> _Work task_:
Write the data out again, character for character, with no images.
Dataset content below:
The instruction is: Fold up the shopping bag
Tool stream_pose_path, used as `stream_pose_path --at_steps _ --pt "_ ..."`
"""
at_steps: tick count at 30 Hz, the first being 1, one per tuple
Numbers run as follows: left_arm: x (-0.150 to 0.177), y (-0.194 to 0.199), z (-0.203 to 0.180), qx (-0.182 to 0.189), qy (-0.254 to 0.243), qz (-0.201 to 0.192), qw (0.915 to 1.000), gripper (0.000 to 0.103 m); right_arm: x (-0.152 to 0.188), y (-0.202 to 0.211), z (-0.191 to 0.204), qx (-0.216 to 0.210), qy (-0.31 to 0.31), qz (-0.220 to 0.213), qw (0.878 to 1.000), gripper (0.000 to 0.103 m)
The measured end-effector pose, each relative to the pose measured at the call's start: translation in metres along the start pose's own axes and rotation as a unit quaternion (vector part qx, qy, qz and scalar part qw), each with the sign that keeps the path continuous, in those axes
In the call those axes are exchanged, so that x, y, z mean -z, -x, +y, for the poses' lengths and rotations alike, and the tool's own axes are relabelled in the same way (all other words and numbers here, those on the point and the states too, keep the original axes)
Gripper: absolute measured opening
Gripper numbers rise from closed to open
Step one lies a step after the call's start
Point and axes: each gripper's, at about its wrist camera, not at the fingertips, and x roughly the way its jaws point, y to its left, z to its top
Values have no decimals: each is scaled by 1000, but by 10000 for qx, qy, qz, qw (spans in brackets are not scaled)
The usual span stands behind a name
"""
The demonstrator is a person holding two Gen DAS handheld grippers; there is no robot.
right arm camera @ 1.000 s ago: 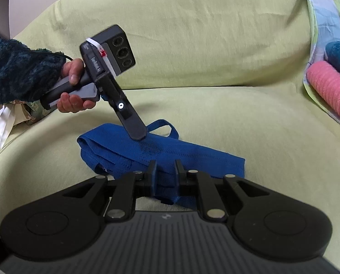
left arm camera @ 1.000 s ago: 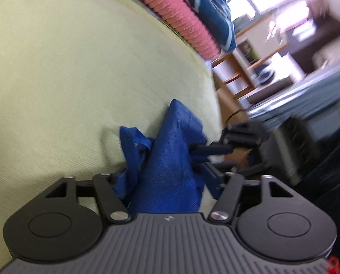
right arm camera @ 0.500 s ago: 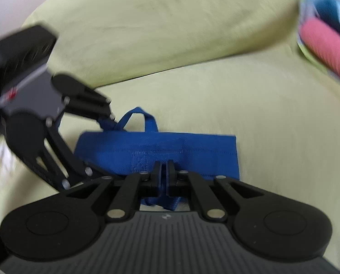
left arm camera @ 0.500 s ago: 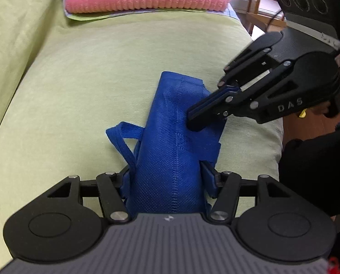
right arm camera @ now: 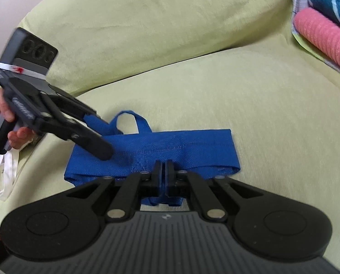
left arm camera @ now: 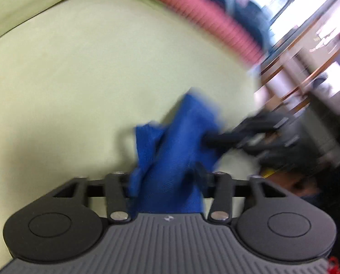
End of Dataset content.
> _Response to the task_:
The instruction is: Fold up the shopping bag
Tool stream_pose_path, used as `stream_pose_path --at_steps _ --pt "_ ..."`
"""
at_steps: tick count at 30 Hz, the first being 1, one per tuple
Numbers run as follows: left_arm: x (-0.150 to 0.177), y (-0.194 to 0.199), z (-0.203 to 0.180), qx (-0.182 to 0.189), qy (-0.254 to 0.243), qz (-0.201 to 0.192), qw (0.915 to 1.000), gripper (0.000 to 0.103 m); right_arm: x (-0.152 to 0.188), y (-0.202 to 0.211), z (-0.191 to 0.204), qx (-0.216 to 0.210), qy (-0.31 to 0.31), qz (-0.220 to 0.213), qw (0.878 to 1.000), gripper (0.000 to 0.103 m)
The measured end-effector pose, each relative to the pose measured at the call's start: translation in metres along the start pose's own axes and rotation as a unit quaternion (vector part qx, qy, qz and scalar part qw), each with the sign that keeps the path continuous, in those axes
In the call those axes are exchanged, so that x, y, z mean -z, -x, +y, for the poses' lengths and rotations alike, and the tool's own axes are relabelled in the same way (all other words and numbers here, those on the point and the states too, keep the original axes)
Gripper: absolute measured opening
Gripper numbers rise from closed to open
Step one lies a step after the call's start
Point and axes: each gripper's, at about its wrist camera, not at the fingertips, and x roughly the way its jaws point, y to its left, z to its top
Values have no decimals: each is scaled by 1000, but by 10000 for qx, qy, qz, qw (spans in brackets are not scaled)
The usual span stands behind a name
"""
The demonstrator is a person holding two Gen DAS handheld grippers; there is no robot.
right arm camera @ 1.000 s ago: 
left arm camera @ 1.000 s ago: 
right arm camera @ 0.500 s ago: 
left arm camera @ 0.500 s ago: 
right arm camera @ now: 
left arm camera @ now: 

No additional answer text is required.